De 3,5 à 2,1 millions, soit de 24 à 14% : le nombre de femmes au foyer a fortement diminué en France en 20 ans. C’est ce que montre la dernière analyse de l’INSEE publiée vendredi 30 août.
Mais les raisons de cette situation ont changé : personnelles autrefois, elles tiennent aujourd’hui aux contraintes économiques. Tandis que le temps partiel reste fort chez les femmes actives. Il a même augmenté ces dernières années chez les plus jeunes.

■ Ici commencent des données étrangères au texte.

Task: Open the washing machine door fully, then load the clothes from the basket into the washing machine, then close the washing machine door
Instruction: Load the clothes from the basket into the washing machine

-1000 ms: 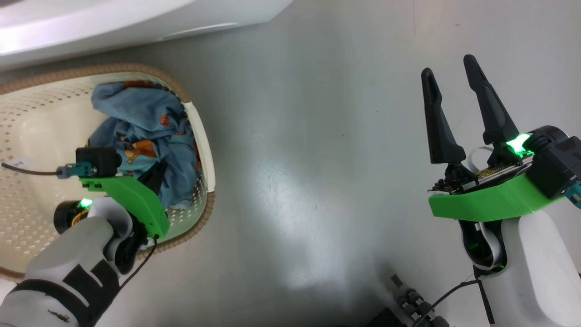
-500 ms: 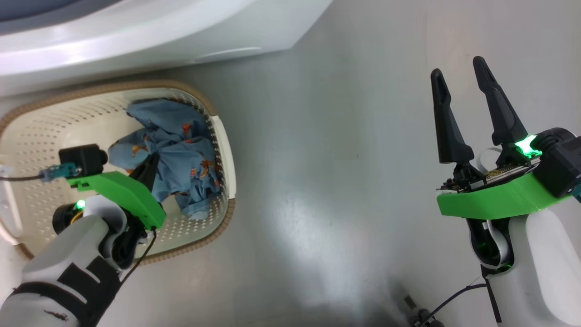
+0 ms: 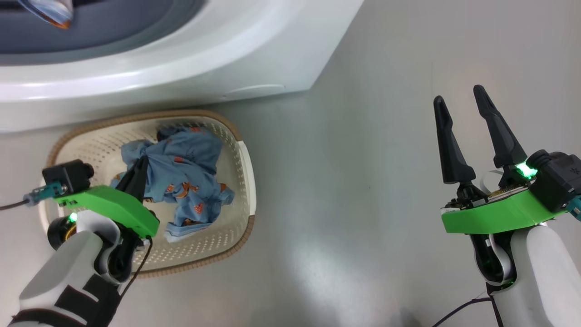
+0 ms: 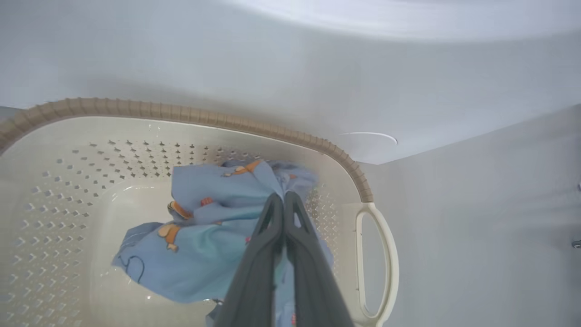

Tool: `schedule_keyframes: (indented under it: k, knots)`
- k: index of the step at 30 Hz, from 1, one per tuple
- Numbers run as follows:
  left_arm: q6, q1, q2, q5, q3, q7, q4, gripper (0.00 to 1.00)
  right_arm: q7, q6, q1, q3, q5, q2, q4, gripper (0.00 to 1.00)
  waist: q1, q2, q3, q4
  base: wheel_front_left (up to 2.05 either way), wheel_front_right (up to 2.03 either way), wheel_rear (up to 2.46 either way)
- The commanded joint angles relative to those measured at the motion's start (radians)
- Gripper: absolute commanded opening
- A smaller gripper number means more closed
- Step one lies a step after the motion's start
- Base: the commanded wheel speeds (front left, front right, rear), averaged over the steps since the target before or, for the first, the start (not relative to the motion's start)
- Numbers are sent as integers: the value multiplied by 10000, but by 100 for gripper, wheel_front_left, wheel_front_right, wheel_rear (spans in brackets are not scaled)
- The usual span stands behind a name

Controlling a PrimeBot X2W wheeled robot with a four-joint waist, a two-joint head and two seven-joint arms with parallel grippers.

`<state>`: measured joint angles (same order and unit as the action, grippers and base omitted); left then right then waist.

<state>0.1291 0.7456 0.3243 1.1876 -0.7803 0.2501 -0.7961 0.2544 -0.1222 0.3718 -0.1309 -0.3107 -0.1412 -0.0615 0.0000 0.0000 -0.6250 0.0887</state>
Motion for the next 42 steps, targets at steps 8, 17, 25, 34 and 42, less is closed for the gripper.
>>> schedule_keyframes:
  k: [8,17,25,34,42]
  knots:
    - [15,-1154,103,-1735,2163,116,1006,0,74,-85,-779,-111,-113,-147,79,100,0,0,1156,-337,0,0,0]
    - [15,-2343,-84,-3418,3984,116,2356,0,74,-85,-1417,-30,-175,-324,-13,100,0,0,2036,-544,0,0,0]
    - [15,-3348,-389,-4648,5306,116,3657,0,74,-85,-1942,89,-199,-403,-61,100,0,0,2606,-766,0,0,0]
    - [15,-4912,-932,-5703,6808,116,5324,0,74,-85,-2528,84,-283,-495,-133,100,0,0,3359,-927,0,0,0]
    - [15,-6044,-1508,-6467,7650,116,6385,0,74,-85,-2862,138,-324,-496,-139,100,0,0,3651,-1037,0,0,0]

Selon l’institut statistique, « en France, en 2011, 15 millions de femmes sont âgées de 20 à 59 ans et ne sont plus étudiantes. Parmi elles, 2,1 millions, soit 14 %, sont des ’femmes au foyer’ : elles vivent en couple et sont inactives (au sens du Bureau international du travail), c’est-à-dire qu’elles ne travaillent pas et ne sont pas au chômage. Vingt ans plus tôt, elles étaient 3,5 millions, soit 24 % des femmes âgées de 20 à 59 ans non étudiantes. »
Deux raisons à cette profonde évolution :
- D’une part, la progression de l’activité féminine. 82 % des femmes concernées étaient actives en 2011, contre 73 % vingt ans plus tôt.

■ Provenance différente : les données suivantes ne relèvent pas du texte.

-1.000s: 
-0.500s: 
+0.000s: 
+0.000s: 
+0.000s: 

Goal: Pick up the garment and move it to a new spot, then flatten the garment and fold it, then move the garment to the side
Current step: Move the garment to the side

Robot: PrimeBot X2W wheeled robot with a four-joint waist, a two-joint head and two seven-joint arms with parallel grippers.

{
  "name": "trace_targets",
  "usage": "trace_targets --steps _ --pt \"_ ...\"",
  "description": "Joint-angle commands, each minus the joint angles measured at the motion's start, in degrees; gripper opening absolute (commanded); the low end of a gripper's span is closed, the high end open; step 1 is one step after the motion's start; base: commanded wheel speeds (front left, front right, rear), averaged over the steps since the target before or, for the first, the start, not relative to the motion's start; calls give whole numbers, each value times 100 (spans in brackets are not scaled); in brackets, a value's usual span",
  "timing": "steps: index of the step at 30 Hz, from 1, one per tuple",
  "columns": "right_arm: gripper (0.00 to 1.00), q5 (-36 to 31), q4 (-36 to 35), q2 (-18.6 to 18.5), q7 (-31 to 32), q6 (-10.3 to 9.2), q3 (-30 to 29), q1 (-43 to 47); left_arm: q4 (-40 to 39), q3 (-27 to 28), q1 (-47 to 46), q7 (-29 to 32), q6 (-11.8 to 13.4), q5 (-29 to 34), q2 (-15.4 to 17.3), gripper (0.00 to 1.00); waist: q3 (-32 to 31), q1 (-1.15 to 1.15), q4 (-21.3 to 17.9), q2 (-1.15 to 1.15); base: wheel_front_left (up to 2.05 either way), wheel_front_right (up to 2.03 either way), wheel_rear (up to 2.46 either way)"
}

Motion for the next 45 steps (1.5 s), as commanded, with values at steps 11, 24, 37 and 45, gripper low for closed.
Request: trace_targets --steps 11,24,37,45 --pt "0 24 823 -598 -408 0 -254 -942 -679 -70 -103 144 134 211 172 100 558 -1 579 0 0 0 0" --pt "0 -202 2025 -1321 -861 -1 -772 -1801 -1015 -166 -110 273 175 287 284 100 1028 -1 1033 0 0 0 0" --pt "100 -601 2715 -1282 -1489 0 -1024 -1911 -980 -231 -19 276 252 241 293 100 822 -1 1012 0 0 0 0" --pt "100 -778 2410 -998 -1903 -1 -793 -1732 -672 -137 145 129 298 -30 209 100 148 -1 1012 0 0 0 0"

- D’autre part, il y a davantage de célibataires : elles étaient 70% à vivre en couple en 2011, soit 7 points de moins qu’en 1991.
Contraintes économiques
La présence d’un enfant apparaît avoir de moins en moins d’influence. 43% des femmes au foyer n’ont pas d’enfant, contre 45% des actives. « Les femmes au foyer n’en sont pas moins beaucoup plus souvent mères de famille nombreuse » : 18 % d’entre elles ont au moins trois enfants, contre 8 % des femmes en couple actives. Mais globalement, les interruptions d’activité dues à une naissance sont aujourd’hui plus temporaires.
C’est la situation économique qui influe désormais prioritairement.